Sustainable reforms

Niveen Wahish , Tuesday 12 Mar 2024

With devaluation off the to-do list, what next for policy-makers, asks Niveen Wahish

Egyptian pound
photo: AP


Hala Ali, 55, has seen plenty of devaluations in her lifetime. She remembers when the pound was devalued in 2003 from around LE3 per dollar to LE5.5. Fast forward two decades and the pound is now trading at LE50 to the dollar following the 6 March decision by the Central Bank of Egypt (CBE) — inevitable given the chronic shortage of hard currency over the last two years — to allow market forces to determine the exchange rate.

Ali’s income, like that of the vast majority of Egyptians, has not kept up with the devaluations and her spending power has been severely eroded, especially over the last two years. People who keep old supermarket receipts have been sharing them on social media. One such post showed a 2008 supermarket receipt for LE145. “This receipt has items on it for which you would need to take out a loan if you were to buy them today,” the post joked bitterly.

 “How many devaluations can we survive,” asks Ali. “And what guarantees that this will not happen again? It’s been happening at ever shorter intervals over the past two years.”

The exchange rate crisis is a symptom of Egypt’s chronic macroeconomic problems, says Sarah El-Khishin, associate professor of economics at the British University in Egypt. Dependence on hot money as a major source of reserves and delays in applying shock absorber mechanisms have cost Egypt dearly, she told Al-Ahram Weekly.

Some $20 billion in hot money fled Egypt in early 2022 following the start of the war in Ukraine.

Egypt recently concluded a deal with UAE-based ADQ to develop the Ras Al-Hekma area on the North Coast for $35 billion, $10 billion of which have already been received by Egypt.
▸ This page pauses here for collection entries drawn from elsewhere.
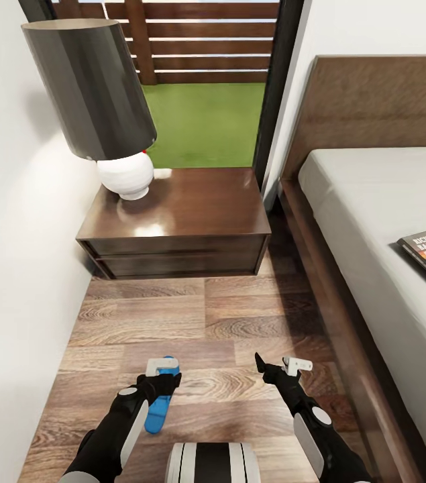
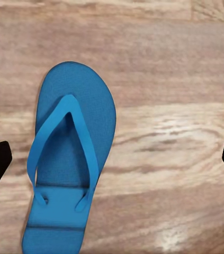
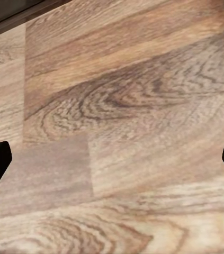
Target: In the bedroom, move the book from the bed onto either nightstand, and place the two sandals side by side next to the bed.
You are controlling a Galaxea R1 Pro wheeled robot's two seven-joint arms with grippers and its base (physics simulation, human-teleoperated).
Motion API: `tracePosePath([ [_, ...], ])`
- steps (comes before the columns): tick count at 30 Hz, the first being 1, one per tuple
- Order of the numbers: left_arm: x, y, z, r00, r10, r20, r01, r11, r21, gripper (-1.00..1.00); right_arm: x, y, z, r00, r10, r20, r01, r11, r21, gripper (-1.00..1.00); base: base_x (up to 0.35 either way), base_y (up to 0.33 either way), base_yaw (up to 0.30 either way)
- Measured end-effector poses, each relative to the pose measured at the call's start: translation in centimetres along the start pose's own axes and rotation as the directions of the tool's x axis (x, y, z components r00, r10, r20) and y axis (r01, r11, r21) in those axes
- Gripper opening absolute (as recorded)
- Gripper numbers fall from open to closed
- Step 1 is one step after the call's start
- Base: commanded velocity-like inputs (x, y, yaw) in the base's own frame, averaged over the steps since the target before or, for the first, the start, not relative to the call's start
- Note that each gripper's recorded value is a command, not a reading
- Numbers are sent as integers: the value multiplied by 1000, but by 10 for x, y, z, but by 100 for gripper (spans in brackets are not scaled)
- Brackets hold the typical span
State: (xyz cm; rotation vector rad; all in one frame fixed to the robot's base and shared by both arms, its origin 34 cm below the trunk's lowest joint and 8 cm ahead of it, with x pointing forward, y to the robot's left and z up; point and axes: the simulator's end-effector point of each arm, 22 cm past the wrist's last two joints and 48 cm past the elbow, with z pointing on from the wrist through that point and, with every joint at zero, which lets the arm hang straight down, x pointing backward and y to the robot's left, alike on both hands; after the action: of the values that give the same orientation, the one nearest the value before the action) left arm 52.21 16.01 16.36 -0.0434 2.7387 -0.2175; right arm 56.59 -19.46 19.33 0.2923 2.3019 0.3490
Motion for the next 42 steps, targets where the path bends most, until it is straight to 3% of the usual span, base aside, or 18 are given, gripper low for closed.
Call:
tracePosePath([
  [30, -1, 0, 0, 1000, -1, 2, 1, 1000, 0, 100, 0, 0, 0, 1000, -1, -1, 1, 1000, 0, 100, 0, 0, 0],
  [42, 15, 2, 9, 1000, -5, -29, 5, 1000, -1, 100, 18, -7, 3, 1000, 5, -31, -5, 1000, 10, 100, 0, 0, 0],
])
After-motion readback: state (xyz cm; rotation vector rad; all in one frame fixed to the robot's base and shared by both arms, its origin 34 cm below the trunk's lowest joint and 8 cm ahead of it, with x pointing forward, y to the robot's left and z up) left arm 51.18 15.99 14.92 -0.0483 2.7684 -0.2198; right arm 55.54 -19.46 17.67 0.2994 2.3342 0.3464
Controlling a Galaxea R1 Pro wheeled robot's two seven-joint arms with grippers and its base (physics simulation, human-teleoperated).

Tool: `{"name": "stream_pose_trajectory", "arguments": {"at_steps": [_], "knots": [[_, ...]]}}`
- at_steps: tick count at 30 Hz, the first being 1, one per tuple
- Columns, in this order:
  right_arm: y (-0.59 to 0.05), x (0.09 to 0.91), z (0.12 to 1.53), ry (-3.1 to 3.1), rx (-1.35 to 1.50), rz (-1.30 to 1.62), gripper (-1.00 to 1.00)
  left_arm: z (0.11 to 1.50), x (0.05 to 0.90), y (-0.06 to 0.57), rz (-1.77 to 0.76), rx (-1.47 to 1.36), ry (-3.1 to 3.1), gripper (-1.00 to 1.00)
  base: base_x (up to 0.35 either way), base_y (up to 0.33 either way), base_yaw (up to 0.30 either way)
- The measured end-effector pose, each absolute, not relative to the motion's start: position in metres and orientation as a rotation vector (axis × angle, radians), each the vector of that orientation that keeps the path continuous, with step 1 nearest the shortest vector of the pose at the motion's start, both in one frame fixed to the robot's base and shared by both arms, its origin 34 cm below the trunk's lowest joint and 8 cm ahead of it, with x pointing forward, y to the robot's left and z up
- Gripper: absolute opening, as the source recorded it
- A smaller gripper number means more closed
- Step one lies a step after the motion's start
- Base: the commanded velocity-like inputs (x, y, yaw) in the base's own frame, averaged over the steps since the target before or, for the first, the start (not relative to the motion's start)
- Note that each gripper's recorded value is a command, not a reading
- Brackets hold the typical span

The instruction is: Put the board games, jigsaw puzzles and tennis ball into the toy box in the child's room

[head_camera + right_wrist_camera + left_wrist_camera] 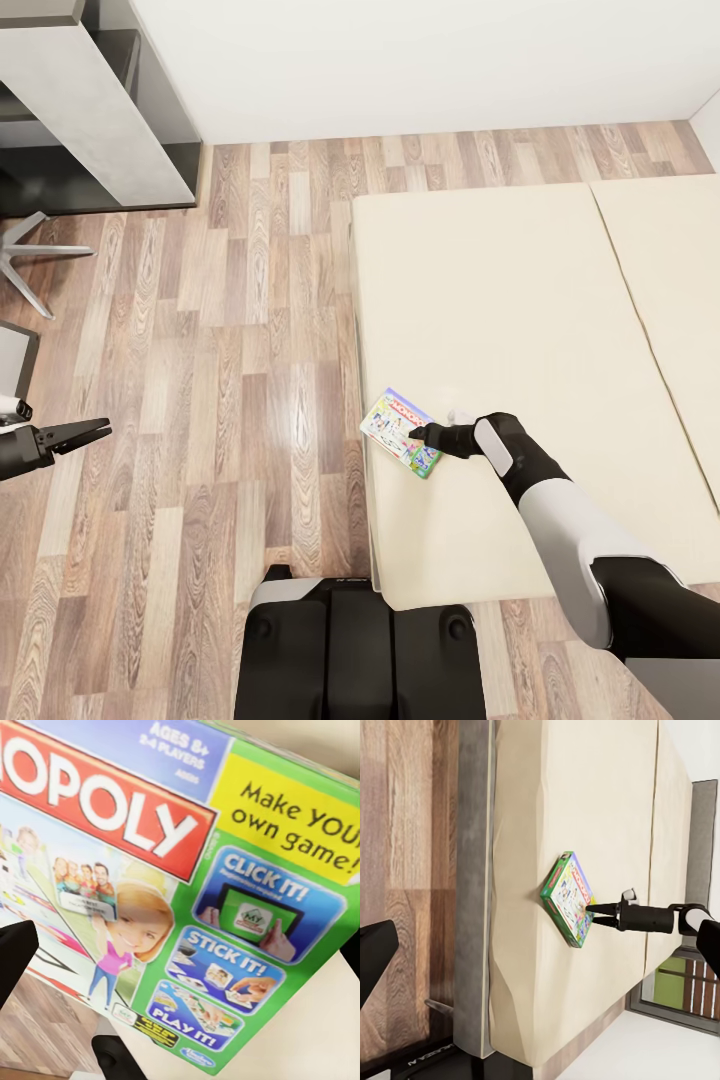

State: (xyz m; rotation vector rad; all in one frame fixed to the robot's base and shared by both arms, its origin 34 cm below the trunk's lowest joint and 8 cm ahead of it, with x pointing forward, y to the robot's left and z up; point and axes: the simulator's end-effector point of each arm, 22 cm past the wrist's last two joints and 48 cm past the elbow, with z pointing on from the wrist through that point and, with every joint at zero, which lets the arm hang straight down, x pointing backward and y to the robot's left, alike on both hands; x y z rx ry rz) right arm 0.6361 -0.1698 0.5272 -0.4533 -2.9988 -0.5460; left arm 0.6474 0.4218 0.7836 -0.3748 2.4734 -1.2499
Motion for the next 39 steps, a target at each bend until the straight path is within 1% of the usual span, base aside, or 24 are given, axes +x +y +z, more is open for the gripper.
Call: {"name": "stream_pose_trajectory", "arguments": {"at_steps": [39], "knots": [[-0.17,0.6375,0.5284,-3.002,-0.455,-0.547,1.0,0.7844,0.6478,0.422,-1.247,-0.375,2.472,1.0,0.0,0.0,0.0]]}}
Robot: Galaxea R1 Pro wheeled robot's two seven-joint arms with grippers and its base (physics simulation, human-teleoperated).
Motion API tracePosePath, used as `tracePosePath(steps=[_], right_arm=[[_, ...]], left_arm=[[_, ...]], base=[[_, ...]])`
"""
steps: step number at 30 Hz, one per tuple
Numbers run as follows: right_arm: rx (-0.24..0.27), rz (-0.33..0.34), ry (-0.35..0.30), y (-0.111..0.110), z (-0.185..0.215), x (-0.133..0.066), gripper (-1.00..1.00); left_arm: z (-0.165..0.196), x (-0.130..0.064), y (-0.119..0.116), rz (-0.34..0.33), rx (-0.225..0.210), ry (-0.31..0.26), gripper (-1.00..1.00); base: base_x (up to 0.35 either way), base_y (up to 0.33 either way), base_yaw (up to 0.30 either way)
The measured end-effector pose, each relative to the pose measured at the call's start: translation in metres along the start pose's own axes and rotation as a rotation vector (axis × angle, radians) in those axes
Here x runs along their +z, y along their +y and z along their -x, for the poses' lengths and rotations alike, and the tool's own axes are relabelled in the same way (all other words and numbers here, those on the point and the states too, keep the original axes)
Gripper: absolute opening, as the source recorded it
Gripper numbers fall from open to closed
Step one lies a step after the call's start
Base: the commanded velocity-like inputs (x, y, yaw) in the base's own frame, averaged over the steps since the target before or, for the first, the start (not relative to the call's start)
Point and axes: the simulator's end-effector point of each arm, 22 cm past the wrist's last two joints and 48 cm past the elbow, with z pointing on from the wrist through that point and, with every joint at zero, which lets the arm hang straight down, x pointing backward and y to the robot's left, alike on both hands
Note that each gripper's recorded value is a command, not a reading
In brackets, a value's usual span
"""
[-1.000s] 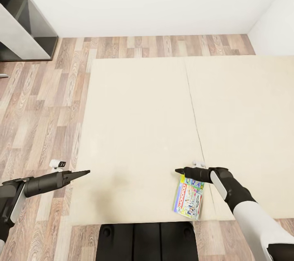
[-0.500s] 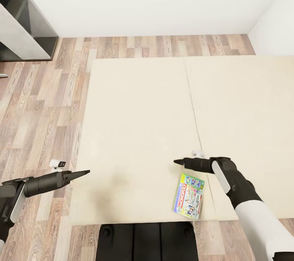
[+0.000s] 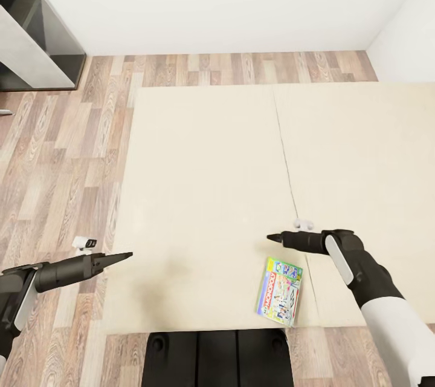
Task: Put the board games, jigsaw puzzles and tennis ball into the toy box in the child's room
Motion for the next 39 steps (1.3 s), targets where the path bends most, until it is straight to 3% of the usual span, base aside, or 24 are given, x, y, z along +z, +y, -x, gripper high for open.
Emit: tracePosePath(steps=[15, 25, 39], right_arm=[[0.027, -0.035, -0.026, -0.036, 0.007, -0.023, 1.00], [0.042, 0.011, -0.023, -0.035, -0.003, -0.026, 1.00], [0.063, 0.018, 0.005, -0.039, -0.025, -0.023, 1.00]], left_arm=[[0.000, 0.000, 0.000, 0.001, -0.001, 0.000, 1.00], [0.000, 0.000, 0.000, 0.001, -0.001, 0.000, 1.00], [0.000, -0.001, 0.000, 0.001, -0.001, 0.000, 1.00]], base=[[0.000, 0.000, 0.000], [0.000, 0.000, 0.000], [0.000, 0.000, 0.000]])
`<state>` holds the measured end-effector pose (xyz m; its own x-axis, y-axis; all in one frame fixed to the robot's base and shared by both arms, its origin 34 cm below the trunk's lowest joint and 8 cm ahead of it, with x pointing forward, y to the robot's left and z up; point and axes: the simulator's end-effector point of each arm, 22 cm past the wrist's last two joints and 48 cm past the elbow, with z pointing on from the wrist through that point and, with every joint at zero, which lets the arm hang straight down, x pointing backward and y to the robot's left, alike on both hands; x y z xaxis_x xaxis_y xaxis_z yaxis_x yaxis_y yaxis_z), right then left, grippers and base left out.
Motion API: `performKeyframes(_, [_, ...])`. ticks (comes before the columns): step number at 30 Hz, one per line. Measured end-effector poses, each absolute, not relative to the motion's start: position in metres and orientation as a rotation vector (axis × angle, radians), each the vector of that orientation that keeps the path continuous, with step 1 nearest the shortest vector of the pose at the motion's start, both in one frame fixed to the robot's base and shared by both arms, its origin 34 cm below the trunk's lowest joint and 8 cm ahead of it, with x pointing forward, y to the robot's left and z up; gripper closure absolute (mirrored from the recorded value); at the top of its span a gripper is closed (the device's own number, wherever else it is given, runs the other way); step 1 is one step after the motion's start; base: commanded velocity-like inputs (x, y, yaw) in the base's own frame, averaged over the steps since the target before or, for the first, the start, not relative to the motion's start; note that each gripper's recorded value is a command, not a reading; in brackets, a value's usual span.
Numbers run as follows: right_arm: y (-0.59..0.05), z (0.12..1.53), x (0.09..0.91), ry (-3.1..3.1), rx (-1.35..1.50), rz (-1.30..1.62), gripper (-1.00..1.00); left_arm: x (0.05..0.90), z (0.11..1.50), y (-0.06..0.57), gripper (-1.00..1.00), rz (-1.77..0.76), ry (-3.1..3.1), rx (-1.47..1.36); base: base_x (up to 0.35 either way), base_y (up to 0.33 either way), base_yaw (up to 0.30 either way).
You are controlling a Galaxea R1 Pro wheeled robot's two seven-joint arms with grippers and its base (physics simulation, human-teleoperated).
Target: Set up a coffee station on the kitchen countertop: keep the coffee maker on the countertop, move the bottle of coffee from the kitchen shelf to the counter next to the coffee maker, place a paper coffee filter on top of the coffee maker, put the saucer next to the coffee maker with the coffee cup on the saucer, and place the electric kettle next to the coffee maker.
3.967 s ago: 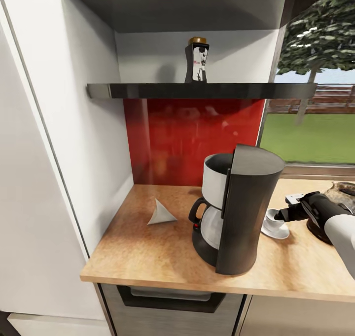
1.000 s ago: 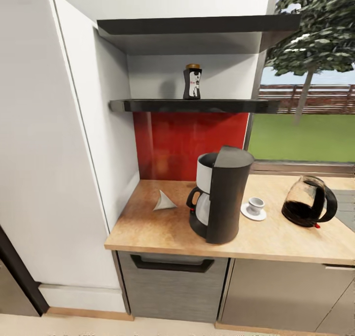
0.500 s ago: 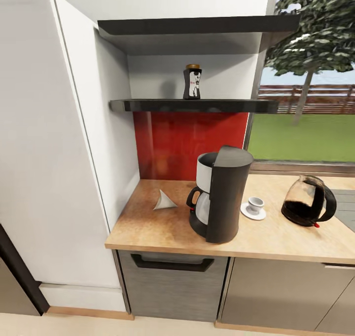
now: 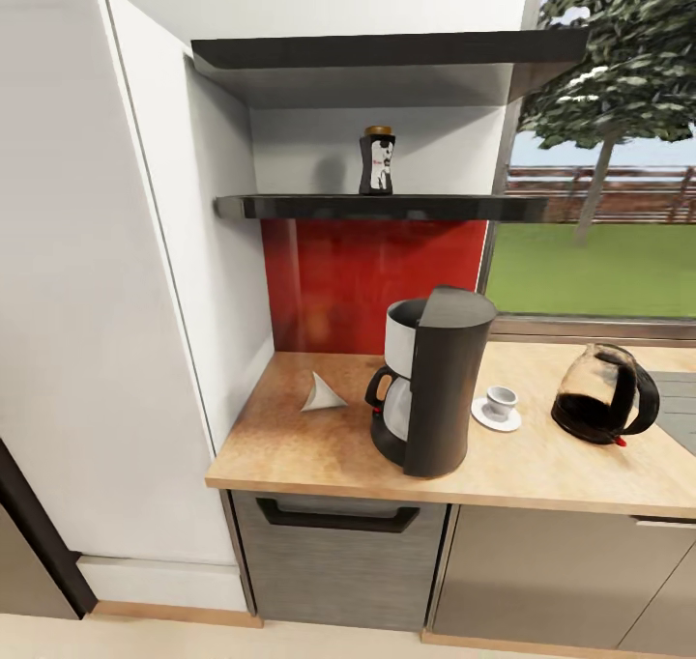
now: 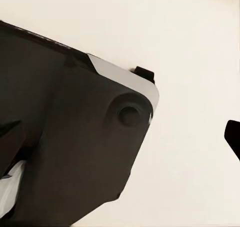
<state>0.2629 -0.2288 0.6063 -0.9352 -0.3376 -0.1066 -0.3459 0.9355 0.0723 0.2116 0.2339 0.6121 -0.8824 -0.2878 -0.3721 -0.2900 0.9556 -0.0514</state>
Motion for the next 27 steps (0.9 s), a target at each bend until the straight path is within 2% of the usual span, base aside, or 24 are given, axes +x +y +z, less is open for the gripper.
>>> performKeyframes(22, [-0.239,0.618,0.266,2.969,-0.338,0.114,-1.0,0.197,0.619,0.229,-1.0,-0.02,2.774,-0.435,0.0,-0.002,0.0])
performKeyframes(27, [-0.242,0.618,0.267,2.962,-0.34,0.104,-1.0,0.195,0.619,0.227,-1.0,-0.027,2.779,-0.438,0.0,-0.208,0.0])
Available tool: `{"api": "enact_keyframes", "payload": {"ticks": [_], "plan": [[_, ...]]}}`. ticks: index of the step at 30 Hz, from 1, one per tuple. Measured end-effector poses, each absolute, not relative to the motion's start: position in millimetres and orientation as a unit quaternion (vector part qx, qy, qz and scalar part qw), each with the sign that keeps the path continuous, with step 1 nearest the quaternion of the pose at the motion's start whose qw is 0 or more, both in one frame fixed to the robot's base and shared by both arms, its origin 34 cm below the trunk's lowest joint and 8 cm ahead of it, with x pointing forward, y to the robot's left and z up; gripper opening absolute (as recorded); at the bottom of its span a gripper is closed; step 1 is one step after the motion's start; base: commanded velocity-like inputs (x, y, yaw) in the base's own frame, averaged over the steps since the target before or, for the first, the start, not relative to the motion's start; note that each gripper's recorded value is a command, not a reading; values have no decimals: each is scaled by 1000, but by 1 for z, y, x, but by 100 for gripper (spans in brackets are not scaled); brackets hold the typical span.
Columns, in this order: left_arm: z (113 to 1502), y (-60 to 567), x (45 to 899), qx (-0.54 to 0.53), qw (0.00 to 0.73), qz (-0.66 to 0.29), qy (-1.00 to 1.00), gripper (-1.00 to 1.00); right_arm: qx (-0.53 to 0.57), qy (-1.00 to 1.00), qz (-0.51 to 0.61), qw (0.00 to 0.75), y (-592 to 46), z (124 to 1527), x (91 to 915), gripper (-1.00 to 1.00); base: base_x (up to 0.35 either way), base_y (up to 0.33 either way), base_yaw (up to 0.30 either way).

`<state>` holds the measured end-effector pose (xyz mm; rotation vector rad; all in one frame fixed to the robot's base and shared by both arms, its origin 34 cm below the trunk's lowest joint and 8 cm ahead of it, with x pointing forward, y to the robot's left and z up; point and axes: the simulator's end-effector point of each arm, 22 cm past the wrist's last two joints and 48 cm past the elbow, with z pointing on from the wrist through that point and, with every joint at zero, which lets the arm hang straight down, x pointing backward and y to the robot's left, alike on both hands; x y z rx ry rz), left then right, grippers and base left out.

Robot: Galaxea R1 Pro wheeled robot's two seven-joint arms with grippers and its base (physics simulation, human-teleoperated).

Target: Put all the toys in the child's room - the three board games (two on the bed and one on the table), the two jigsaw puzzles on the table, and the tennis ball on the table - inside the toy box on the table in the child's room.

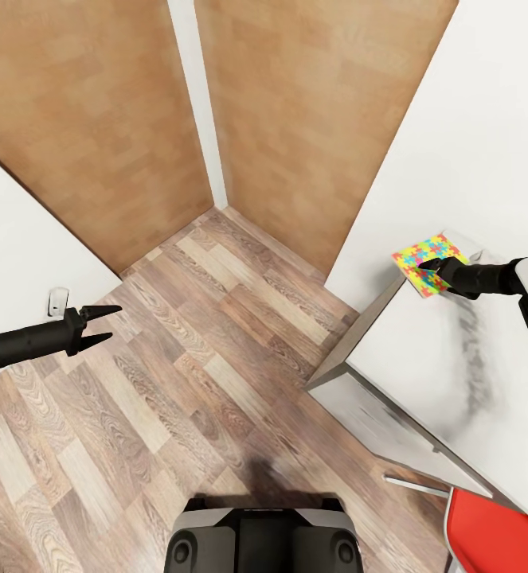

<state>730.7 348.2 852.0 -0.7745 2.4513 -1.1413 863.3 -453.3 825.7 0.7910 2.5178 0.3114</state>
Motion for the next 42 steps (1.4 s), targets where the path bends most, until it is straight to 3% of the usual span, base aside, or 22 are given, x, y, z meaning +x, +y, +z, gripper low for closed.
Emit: {"api": "enact_keyframes", "payload": {"ticks": [11, 29, 35, 42], "plan": [[850, 344, 729, -271, 160, -402, 860, 100, 283, 920, 114, 247, -456, 834, 866, 100, 0, 0, 0], [795, 270, 724, -295, 144, -409, 851, 100, 158, 897, 115, 395, -460, 976, 847, 100, 0, 0, 0], [788, 251, 731, -301, 153, -409, 848, 100, 150, 894, 113, 407, -462, 990, 840, 100, 0, 0, 0], [814, 277, 752, -304, 192, -413, 837, 100, 128, 883, 129, 433, -442, 1017, 854, 100, 0, 0, 0]]}}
Securing foreign funds before the floatation to act as a buffer against further sharp devaluations in the Egyptian pound was a good step, says El-Khishin, and will help keep the pound-dollar rate stable. But while the market is currently witnessing relative stability in the exchange rate due to the cash injection, such stability could prove temporary in the absence of additional steps to stabilise the market.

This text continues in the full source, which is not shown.